What you have to do :: Without the pictures, write out all the lines below exactly as they appear.

Dataset section ::
# # #

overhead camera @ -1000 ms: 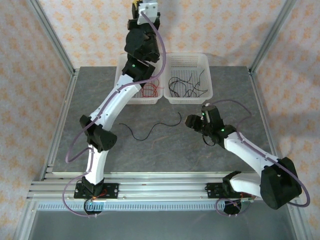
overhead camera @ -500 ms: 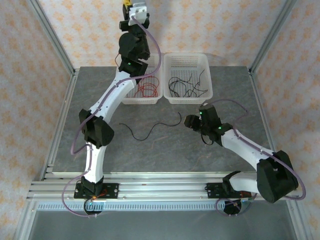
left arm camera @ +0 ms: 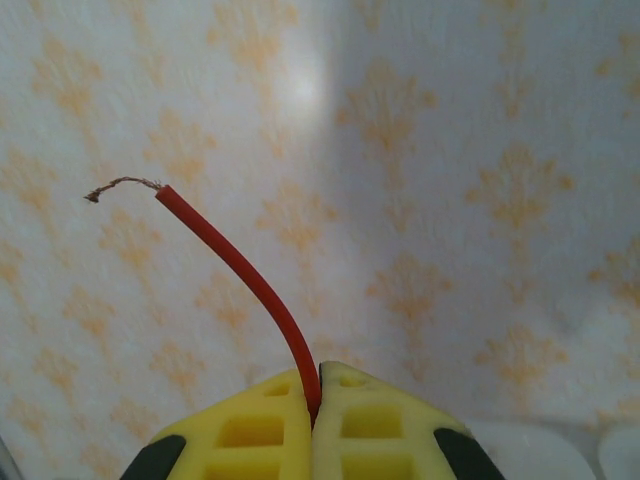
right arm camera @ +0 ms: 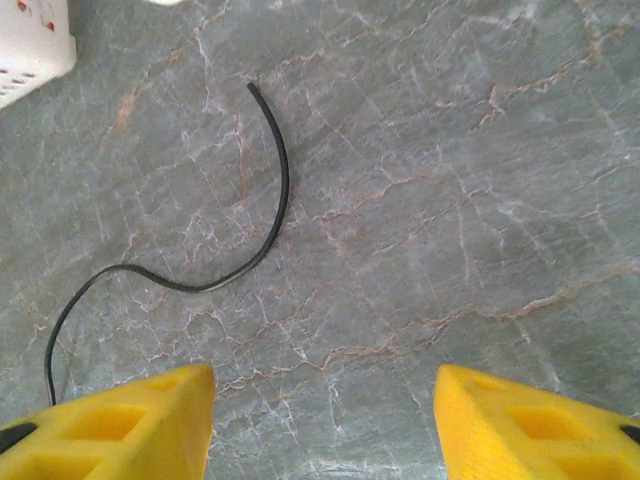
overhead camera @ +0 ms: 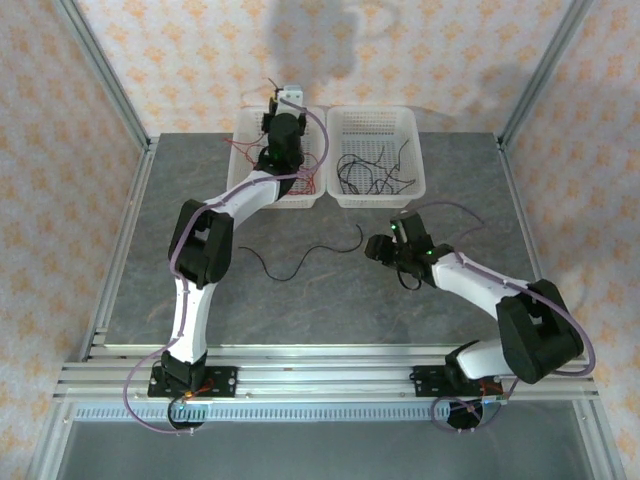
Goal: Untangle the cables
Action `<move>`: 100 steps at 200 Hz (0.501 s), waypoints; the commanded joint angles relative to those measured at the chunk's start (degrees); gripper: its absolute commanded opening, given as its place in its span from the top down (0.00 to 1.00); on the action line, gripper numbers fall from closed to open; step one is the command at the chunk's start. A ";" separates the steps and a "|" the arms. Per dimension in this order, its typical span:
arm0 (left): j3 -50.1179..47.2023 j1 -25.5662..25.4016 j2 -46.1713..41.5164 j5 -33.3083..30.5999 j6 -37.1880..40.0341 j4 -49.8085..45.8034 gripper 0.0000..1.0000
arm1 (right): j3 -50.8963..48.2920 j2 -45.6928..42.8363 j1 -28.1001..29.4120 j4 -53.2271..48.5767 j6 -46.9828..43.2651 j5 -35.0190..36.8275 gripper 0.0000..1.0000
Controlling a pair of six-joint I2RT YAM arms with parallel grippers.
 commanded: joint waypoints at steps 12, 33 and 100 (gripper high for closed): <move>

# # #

Answer box ::
overhead camera @ -1000 ms: 
overhead camera @ -500 ms: 
left arm camera @ +0 ms: 
right arm camera @ +0 ms: 
overhead camera @ +0 ms: 
Goal: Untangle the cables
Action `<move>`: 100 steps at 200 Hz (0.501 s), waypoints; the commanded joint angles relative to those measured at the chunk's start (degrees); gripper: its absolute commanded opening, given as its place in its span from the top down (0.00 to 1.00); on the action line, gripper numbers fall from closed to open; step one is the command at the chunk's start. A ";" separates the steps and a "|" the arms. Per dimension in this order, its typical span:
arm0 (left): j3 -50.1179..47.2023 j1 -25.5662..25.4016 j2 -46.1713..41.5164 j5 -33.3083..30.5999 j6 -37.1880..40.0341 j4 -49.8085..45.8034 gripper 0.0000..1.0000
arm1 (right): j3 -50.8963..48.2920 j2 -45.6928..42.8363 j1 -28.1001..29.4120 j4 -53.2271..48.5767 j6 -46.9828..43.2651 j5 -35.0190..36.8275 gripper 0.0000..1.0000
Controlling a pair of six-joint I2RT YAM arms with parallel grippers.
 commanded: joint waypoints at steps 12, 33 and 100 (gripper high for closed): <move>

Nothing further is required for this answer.